#### TASK ITEM
Go over the lines below, and when one contains the word "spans", copy it.

──────── THE DATA ────────

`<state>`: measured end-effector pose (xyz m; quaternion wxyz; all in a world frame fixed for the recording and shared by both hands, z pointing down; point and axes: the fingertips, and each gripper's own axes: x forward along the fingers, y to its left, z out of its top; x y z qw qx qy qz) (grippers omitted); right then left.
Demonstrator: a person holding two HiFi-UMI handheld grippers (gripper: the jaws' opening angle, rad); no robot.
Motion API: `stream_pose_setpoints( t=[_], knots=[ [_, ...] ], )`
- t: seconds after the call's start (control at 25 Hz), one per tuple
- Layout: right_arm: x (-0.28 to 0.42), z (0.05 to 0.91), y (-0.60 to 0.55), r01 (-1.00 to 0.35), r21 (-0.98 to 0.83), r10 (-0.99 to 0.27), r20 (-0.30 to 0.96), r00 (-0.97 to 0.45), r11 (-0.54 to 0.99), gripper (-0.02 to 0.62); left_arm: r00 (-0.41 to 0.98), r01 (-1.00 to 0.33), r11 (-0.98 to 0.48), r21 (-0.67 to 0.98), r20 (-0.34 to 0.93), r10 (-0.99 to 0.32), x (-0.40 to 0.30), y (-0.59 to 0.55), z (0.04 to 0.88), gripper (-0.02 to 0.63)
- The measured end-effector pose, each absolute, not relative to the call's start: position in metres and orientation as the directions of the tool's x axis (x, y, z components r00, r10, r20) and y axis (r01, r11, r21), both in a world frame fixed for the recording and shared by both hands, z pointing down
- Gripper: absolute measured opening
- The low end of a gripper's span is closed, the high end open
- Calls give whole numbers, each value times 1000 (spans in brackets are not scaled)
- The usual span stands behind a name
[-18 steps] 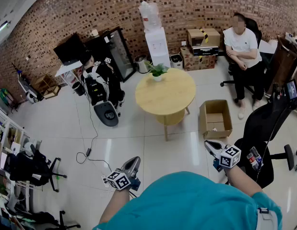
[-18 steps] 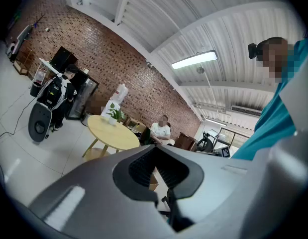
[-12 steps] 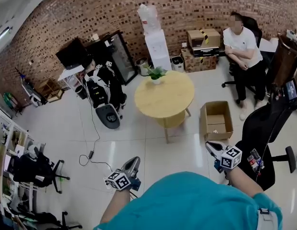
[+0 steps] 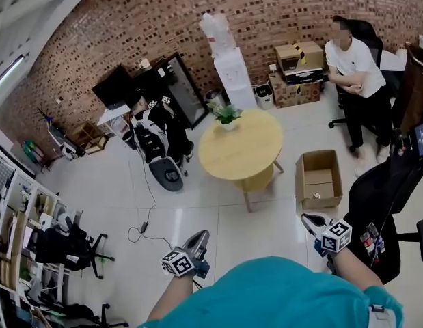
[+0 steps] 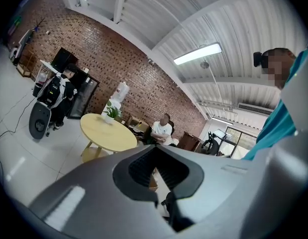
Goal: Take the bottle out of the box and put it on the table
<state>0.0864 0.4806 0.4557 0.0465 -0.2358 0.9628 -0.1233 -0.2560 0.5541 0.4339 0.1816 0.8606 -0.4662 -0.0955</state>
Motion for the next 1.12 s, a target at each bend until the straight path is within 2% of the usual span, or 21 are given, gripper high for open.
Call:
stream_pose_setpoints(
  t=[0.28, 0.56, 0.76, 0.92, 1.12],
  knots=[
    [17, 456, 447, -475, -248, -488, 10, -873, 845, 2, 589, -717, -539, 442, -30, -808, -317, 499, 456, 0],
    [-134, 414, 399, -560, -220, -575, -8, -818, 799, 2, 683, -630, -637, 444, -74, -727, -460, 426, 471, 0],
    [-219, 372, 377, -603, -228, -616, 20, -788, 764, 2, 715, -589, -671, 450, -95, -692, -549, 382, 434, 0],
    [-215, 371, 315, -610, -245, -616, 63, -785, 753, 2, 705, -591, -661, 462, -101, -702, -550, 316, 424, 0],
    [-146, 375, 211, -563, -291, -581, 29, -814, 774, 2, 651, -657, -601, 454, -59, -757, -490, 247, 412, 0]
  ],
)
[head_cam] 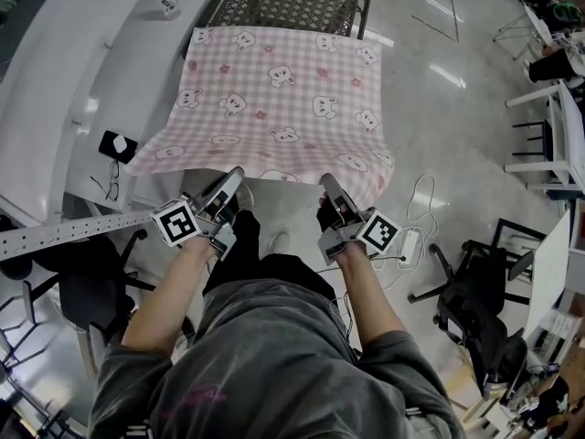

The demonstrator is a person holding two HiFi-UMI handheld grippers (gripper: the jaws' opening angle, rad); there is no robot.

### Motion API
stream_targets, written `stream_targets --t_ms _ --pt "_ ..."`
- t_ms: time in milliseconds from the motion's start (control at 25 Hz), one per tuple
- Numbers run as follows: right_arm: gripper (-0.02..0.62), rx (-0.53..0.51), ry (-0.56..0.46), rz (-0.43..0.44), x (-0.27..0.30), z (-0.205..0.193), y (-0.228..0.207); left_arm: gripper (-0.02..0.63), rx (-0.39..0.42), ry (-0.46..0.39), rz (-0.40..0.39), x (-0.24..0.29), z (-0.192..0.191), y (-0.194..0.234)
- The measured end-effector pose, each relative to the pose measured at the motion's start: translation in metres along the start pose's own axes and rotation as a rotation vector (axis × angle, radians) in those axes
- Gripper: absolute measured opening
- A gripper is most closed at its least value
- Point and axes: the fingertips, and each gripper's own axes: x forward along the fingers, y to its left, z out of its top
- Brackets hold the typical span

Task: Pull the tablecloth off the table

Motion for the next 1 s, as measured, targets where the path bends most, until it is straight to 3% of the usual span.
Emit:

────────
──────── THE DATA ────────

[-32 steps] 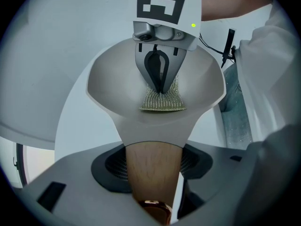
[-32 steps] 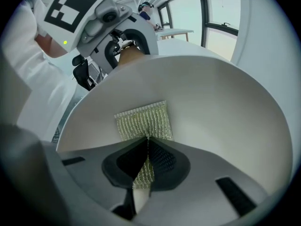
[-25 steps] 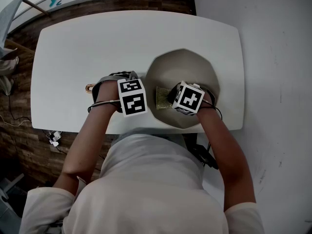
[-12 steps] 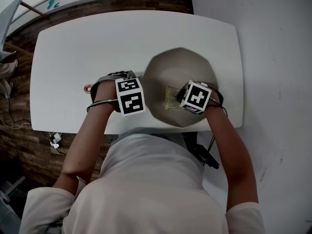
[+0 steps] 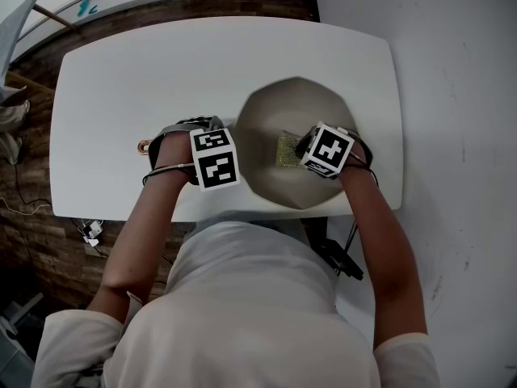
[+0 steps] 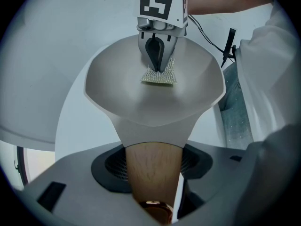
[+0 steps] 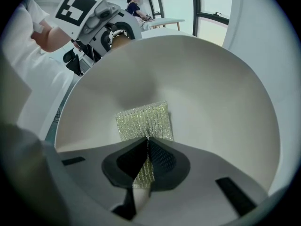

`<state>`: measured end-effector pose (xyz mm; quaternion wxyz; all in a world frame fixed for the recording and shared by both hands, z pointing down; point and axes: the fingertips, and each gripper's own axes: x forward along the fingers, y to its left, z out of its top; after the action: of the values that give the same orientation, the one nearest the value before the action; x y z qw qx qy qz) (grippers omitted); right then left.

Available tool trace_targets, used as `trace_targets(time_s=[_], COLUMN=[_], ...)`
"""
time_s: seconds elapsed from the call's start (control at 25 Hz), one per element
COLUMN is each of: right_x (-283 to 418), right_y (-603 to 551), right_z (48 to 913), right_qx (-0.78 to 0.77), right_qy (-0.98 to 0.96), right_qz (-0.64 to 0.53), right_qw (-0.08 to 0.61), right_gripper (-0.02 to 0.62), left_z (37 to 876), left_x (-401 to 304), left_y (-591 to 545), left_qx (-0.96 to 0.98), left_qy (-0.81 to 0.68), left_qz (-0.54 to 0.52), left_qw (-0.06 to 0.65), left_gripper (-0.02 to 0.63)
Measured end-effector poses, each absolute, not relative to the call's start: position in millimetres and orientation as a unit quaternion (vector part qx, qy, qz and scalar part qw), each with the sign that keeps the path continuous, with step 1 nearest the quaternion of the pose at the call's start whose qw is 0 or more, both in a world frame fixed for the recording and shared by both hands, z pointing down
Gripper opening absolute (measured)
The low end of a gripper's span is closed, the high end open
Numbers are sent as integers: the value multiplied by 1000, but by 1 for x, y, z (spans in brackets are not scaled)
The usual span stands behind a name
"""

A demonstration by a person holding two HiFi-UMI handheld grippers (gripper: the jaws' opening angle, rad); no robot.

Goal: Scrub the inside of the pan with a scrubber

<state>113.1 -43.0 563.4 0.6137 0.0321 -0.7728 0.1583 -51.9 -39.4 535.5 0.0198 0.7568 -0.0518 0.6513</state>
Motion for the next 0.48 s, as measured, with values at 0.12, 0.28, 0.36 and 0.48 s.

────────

#### RESULT OF THE TASK
- Calls give whole numbers, each value times 1000 (spans in brackets are not scaled)
Numbers are sent as integers: the value multiplied by 1000, but by 1 for x, y, z (spans in brackets are not scaled)

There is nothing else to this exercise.